CodePudding user response:
How should I appropiately efficiently overload
operator<=>?
The simplest way to do both would probably be to use std::tie and use the existing function template for operator<=> for tuple types:
template< class... TTypes, class... UTypes >
constexpr /* see link */ operator<=>( const std::tuple<TTypes...>& lhs,
const std::tuple<UTypes...>& rhs );
Example:
#include <tuple>
struct basic {
std::string synthetized; // excluded from comparisons
unsigned value;
unsigned property;
friend auto operator<=>(basic const& a, basic const& b) {
return std::tie(a.value, a.property) <=> std::tie(b.value, b.property);
}
};
struct composed {
basic value;
custom_type meta; // excluded from comparisons
friend auto operator<=>(composed const& a, composed const& b) {
return a.value <=> b.value;
}
};
You should also add operator== which will also be used for != so you don't have to overload operator!=.
CodePudding user response:
I want to know how to give to both classes full relational capabilities (<, <=, ==, !=, etc) to both classes, but ignoring synthetized and meta, and without doing anything stupid performance-wise.

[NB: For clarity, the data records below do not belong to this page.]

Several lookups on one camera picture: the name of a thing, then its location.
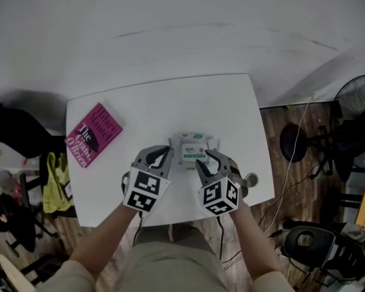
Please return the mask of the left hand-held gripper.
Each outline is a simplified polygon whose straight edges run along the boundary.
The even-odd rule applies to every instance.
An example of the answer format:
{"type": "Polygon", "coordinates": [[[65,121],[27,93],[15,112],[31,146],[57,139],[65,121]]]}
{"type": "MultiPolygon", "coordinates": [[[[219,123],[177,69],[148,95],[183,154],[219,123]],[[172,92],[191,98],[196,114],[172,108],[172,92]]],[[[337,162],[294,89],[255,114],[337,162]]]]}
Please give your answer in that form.
{"type": "Polygon", "coordinates": [[[142,149],[122,177],[123,204],[150,213],[169,188],[174,149],[154,145],[142,149]]]}

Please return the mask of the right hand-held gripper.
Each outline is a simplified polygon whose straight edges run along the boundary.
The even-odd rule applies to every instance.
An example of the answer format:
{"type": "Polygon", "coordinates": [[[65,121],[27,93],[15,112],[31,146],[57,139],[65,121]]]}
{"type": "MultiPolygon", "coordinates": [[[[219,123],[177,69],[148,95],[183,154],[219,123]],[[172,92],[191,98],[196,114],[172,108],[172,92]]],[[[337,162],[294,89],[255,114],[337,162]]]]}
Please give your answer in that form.
{"type": "Polygon", "coordinates": [[[228,156],[217,150],[206,150],[206,153],[218,163],[218,169],[212,174],[204,162],[195,161],[202,185],[197,192],[200,206],[214,216],[233,212],[238,209],[240,197],[247,196],[247,180],[228,156]]]}

Define comparison member functions for your type
#include <string>
struct basic
{
std::string synthetized; // string representation of the next field.
unsigned value;
unsigned property;
constexpr auto operator<=>(const basic& other) const noexcept {
if (auto c = value <=> other.value; c != 0)
return c;
return property <=> other.property;
}
constexpr bool operator==(const basic& other) const noexcept {
return value == other.value && property == other.property;
}
};
struct composed
{
basic value;
custom_type meta;
constexpr auto operator<=>(const composed& other) const noexcept {
return value <=> other.value;
}
constexpr bool operator==(const composed& other) const noexcept {
return value == other.value;
}
};
Note that in your example operator<=> does not synthesize operator== because it is not the default, so you still need to define operator== for your type to satisfy total_ordered_with.